- _BRIEF_:
Among the entries below, extract exactly the lines that run from the one with "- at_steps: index" through the one with "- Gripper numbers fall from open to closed", both ends included.

Entries taken from a collection
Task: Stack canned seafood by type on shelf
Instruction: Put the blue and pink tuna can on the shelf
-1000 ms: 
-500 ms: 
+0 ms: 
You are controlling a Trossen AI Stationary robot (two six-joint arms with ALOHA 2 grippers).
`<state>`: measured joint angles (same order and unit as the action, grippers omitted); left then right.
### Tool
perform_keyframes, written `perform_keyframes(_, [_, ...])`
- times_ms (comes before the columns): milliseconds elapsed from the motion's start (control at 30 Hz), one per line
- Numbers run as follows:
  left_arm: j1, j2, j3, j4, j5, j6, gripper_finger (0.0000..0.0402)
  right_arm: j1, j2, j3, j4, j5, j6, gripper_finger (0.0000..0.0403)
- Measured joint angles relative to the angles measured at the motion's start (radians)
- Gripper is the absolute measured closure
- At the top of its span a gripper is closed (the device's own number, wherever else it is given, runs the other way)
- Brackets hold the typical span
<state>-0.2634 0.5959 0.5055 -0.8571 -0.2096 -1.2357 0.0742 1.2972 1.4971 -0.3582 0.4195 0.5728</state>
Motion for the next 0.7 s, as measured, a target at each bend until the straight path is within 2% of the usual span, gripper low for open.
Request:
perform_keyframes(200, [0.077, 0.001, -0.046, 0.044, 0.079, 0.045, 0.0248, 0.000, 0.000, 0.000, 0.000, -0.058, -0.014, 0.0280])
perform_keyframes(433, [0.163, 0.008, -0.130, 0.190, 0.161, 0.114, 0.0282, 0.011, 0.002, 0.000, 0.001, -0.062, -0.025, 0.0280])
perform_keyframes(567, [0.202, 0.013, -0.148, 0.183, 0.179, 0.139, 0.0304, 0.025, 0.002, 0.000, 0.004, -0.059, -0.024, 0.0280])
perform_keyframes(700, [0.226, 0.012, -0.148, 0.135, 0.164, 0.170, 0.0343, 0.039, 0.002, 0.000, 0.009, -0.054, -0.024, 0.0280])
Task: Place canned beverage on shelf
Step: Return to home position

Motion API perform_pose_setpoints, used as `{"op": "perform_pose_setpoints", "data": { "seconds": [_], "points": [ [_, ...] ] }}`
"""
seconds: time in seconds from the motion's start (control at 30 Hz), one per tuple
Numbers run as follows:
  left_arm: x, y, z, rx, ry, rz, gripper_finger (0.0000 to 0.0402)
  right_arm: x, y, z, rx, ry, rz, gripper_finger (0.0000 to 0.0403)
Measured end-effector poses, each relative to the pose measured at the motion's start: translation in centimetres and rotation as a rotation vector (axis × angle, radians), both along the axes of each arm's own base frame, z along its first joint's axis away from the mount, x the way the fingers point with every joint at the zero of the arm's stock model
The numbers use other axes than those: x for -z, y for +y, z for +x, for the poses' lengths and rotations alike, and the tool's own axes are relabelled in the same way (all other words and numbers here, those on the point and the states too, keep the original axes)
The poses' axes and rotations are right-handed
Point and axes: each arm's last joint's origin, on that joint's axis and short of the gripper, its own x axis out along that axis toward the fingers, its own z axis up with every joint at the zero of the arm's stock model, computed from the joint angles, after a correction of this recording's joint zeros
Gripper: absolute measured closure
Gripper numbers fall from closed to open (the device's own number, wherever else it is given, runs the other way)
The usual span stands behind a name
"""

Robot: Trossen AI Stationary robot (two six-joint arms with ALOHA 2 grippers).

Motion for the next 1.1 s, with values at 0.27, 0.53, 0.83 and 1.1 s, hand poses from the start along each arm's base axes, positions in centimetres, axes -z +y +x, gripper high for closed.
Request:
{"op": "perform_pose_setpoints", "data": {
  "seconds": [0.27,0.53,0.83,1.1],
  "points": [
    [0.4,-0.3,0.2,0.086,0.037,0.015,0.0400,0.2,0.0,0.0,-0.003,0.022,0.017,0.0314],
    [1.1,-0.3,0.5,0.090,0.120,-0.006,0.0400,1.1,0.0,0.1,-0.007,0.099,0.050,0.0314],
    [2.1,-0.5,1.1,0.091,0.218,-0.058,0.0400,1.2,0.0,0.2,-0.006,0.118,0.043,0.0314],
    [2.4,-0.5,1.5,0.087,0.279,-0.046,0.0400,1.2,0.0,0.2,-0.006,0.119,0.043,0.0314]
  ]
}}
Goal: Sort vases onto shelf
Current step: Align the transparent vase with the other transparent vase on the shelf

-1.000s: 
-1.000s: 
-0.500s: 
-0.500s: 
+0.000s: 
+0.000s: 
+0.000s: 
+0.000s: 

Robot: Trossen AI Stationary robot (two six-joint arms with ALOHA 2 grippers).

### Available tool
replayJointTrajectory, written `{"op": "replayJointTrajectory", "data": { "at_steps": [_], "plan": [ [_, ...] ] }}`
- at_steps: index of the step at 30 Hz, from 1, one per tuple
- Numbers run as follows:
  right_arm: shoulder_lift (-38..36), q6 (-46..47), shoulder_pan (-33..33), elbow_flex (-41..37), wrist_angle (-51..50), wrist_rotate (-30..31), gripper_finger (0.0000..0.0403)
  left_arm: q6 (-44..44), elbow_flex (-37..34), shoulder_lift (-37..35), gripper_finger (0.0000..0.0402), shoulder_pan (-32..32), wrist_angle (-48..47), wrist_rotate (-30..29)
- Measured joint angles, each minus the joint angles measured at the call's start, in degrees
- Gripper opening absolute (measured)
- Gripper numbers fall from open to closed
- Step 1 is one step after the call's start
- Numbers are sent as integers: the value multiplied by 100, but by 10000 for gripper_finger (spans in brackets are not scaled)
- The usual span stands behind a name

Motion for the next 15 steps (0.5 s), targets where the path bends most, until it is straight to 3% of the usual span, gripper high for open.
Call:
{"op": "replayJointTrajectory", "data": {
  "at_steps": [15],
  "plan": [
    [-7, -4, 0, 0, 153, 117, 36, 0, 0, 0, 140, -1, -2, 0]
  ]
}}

- _OUTPUT BELOW_:
- at_steps: index of the step at 30 Hz, from 1, one per tuple
- Numbers run as follows:
  right_arm: shoulder_lift (-38..36), q6 (-46..47), shoulder_pan (-33..33), elbow_flex (-41..37), wrist_angle (-51..50), wrist_rotate (-30..31), gripper_finger (0.0000..0.0403)
  left_arm: q6 (-44..44), elbow_flex (-37..34), shoulder_lift (-37..35), gripper_finger (0.0000..0.0402), shoulder_pan (-32..32), wrist_angle (-48..47), wrist_rotate (-30..29)
- Measured joint angles, each minus the joint angles measured at the call's start, in degrees
- Gripper opening absolute (measured)
- Gripper numbers fall from open to closed

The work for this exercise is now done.